PROMPT:
Look through the listing below and give the number of lines that hold "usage". Say nothing more.

DATA FOR THIS EXERCISE:

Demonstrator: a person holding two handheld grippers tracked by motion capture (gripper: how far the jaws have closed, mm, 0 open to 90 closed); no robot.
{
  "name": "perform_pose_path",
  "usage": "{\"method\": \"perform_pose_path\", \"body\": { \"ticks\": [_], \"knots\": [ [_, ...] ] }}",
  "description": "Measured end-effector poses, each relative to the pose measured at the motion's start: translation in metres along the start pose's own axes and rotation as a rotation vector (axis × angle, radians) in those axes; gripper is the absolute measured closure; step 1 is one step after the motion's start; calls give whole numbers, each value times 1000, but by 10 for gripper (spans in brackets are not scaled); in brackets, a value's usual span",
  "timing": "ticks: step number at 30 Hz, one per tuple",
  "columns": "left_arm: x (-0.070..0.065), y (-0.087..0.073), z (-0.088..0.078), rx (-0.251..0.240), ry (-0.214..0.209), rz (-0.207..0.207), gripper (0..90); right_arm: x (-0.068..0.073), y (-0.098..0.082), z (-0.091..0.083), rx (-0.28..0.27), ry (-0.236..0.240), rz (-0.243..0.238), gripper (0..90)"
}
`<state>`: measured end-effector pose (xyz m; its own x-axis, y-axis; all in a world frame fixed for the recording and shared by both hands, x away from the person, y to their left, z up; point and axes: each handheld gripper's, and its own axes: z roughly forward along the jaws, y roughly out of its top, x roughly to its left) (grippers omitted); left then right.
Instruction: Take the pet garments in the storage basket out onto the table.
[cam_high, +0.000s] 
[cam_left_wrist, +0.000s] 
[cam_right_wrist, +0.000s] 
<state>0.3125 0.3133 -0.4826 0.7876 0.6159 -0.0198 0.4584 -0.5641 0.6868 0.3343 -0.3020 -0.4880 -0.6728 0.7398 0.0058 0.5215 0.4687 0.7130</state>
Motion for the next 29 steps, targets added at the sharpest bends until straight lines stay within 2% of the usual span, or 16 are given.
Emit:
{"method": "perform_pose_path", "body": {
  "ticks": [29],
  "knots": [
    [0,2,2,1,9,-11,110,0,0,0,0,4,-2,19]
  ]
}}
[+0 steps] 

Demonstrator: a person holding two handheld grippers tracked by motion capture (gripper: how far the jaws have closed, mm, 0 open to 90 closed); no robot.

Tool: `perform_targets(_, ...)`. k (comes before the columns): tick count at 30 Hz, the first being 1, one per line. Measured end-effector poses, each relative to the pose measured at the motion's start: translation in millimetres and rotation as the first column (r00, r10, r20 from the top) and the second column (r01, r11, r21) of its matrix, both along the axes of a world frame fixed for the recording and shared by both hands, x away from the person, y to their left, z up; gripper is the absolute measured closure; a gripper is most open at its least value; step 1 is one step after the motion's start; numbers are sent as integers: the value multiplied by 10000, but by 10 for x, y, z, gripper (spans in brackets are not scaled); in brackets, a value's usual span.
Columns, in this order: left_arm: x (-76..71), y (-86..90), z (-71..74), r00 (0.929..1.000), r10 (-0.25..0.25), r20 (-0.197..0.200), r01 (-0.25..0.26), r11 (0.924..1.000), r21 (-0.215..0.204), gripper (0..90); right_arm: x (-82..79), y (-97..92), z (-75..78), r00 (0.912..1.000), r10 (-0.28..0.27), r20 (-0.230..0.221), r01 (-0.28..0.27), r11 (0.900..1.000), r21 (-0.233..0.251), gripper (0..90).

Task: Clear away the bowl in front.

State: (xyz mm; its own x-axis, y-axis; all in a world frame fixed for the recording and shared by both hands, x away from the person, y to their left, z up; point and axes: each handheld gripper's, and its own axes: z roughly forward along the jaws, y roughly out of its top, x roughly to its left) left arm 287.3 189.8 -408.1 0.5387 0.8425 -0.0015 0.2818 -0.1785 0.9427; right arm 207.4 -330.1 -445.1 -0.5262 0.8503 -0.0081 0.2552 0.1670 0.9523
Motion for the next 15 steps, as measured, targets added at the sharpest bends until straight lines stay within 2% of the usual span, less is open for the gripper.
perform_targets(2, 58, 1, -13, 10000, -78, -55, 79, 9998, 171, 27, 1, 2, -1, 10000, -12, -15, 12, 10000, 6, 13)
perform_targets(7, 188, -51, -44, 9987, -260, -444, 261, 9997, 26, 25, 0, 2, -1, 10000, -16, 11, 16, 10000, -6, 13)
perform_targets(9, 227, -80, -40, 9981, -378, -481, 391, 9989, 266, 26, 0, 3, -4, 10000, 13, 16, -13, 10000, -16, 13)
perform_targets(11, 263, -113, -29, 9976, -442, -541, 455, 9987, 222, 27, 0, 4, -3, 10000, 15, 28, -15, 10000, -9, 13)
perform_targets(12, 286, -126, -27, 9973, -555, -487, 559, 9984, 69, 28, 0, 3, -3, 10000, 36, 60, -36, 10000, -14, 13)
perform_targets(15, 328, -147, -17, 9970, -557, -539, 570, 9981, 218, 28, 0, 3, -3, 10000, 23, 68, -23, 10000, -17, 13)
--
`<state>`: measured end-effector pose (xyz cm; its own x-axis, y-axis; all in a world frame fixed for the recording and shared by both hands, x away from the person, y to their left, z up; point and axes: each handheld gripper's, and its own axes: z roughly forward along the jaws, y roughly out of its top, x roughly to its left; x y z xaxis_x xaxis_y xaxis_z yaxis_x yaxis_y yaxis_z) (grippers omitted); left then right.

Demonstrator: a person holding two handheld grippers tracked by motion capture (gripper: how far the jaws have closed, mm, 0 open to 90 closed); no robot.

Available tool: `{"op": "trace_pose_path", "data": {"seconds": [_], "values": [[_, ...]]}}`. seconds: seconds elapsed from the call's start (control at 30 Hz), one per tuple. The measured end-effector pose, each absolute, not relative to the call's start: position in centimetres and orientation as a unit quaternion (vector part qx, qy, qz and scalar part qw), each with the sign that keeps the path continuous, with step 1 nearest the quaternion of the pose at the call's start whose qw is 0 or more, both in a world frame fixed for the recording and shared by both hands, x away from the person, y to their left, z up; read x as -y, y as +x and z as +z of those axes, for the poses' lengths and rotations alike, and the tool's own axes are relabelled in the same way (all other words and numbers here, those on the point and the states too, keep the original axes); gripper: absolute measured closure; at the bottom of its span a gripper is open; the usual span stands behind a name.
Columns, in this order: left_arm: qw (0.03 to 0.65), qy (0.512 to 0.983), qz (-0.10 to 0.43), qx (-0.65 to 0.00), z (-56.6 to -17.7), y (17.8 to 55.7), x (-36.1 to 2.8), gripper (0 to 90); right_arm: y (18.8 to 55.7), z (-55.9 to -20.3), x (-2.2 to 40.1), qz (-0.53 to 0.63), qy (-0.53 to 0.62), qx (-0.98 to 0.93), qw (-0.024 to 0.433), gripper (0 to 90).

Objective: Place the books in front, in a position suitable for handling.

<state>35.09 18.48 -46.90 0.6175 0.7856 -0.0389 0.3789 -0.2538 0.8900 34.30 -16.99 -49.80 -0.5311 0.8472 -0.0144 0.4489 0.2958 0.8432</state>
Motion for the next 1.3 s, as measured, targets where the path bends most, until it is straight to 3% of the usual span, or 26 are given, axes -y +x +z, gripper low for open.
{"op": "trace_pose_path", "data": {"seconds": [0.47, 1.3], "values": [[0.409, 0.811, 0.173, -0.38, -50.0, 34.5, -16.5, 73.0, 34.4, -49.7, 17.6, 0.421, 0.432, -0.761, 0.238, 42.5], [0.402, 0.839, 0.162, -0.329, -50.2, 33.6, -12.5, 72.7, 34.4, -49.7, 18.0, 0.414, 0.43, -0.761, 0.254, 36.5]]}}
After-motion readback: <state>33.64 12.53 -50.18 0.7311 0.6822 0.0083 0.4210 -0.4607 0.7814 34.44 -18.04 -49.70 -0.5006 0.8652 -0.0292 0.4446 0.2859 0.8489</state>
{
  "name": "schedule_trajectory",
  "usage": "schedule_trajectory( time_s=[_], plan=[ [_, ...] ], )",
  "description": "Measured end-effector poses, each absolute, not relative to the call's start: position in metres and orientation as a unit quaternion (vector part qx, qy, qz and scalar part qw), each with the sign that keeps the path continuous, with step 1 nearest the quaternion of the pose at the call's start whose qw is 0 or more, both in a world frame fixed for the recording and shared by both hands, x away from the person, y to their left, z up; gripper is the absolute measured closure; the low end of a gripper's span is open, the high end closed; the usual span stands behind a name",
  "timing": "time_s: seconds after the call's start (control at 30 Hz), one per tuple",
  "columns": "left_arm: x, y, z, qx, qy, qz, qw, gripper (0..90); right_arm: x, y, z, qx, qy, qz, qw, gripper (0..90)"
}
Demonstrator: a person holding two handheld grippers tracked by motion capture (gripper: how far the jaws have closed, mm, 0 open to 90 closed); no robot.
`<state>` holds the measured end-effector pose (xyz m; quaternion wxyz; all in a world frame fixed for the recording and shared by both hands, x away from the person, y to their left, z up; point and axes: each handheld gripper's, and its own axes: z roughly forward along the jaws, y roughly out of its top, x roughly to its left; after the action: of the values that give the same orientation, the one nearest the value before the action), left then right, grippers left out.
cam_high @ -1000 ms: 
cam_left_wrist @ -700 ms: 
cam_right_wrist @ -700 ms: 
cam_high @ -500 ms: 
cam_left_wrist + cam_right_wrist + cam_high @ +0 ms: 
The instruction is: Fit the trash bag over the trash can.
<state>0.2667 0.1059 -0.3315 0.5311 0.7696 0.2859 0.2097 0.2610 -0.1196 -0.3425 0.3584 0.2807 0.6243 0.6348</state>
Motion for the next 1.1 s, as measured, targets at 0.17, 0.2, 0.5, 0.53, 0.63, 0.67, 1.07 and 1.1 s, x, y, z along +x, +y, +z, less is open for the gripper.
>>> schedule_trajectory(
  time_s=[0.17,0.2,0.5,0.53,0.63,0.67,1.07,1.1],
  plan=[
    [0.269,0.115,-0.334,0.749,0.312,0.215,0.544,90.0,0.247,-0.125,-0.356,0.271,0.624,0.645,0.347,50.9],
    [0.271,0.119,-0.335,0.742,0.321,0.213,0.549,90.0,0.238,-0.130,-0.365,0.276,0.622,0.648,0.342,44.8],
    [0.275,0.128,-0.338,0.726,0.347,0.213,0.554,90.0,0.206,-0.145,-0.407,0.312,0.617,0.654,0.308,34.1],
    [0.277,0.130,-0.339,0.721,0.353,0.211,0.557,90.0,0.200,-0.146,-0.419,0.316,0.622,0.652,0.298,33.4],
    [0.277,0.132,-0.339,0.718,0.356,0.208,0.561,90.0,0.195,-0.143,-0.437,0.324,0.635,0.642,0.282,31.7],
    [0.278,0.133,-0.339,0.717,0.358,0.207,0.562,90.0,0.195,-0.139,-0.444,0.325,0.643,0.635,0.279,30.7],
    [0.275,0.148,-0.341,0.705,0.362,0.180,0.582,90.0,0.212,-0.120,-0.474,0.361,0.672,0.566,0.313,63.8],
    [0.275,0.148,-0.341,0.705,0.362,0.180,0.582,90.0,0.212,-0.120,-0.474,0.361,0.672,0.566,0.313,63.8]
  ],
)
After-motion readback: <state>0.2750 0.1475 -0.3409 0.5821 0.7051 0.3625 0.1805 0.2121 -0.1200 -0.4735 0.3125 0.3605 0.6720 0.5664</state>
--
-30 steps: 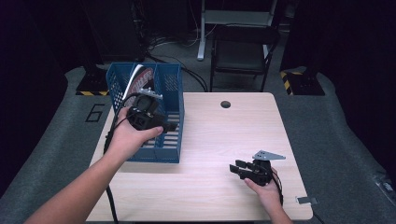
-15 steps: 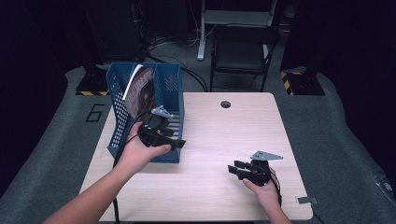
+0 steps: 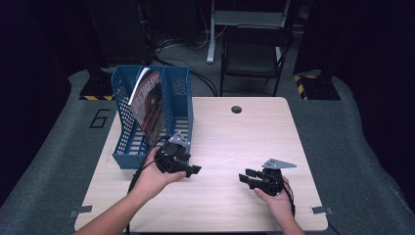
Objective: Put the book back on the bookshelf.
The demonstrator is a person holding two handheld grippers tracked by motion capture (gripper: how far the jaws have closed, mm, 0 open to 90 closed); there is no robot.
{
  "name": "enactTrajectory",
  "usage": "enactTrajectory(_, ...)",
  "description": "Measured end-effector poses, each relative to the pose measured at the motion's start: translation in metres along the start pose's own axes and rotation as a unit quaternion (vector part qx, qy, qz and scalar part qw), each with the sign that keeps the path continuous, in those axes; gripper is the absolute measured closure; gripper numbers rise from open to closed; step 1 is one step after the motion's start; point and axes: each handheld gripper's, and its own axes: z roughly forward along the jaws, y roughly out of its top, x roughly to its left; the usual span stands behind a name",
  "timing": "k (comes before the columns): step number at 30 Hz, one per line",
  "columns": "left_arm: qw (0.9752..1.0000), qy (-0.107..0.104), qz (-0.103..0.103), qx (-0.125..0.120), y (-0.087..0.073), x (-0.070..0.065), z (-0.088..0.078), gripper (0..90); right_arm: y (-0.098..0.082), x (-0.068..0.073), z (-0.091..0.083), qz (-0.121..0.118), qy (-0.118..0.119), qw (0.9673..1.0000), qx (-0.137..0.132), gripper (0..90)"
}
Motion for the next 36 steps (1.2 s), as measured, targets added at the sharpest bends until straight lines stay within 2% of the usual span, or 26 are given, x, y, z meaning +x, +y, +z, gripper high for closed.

WRITTEN REPLY:
3